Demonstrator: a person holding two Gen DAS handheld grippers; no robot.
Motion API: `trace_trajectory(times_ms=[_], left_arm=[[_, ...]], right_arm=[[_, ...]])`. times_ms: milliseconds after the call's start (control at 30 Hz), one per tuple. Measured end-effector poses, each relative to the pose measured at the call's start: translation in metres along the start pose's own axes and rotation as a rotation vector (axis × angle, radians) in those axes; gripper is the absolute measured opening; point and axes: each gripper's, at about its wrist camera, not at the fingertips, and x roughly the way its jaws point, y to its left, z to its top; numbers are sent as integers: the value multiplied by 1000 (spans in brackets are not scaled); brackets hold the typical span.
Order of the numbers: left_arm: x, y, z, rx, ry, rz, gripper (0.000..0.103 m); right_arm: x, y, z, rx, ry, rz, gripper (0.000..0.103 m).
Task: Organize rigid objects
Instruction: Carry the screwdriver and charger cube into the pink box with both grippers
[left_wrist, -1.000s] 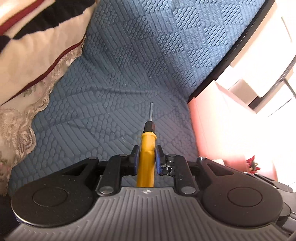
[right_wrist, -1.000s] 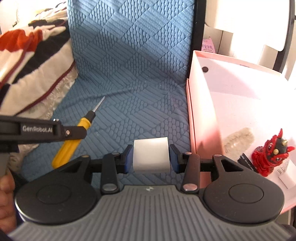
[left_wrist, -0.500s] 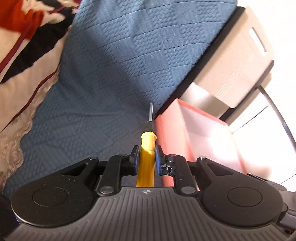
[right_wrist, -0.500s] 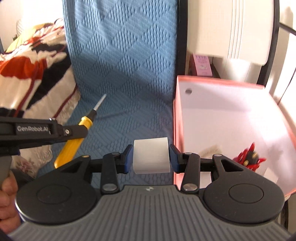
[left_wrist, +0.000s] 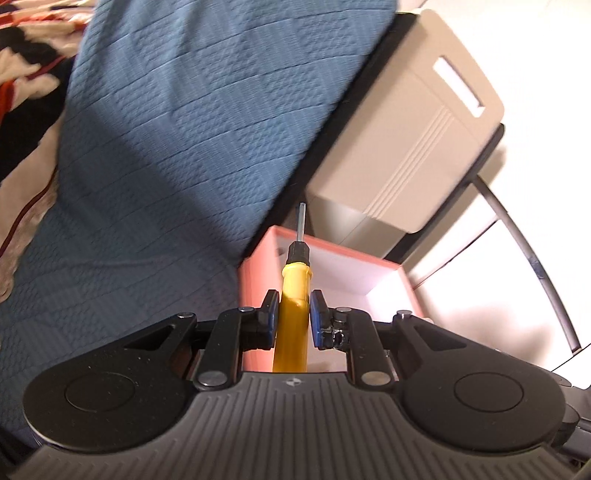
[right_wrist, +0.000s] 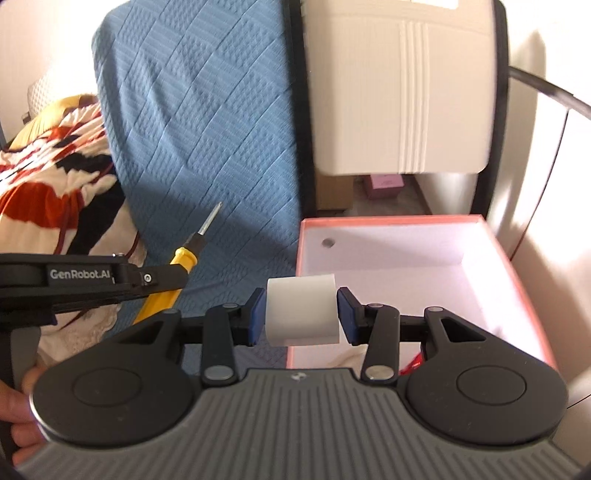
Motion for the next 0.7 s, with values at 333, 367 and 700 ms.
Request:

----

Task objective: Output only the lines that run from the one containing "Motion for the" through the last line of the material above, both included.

Exercise solution:
Motion for the next 0.7 s, with values at 333, 367 and 700 ms.
Request:

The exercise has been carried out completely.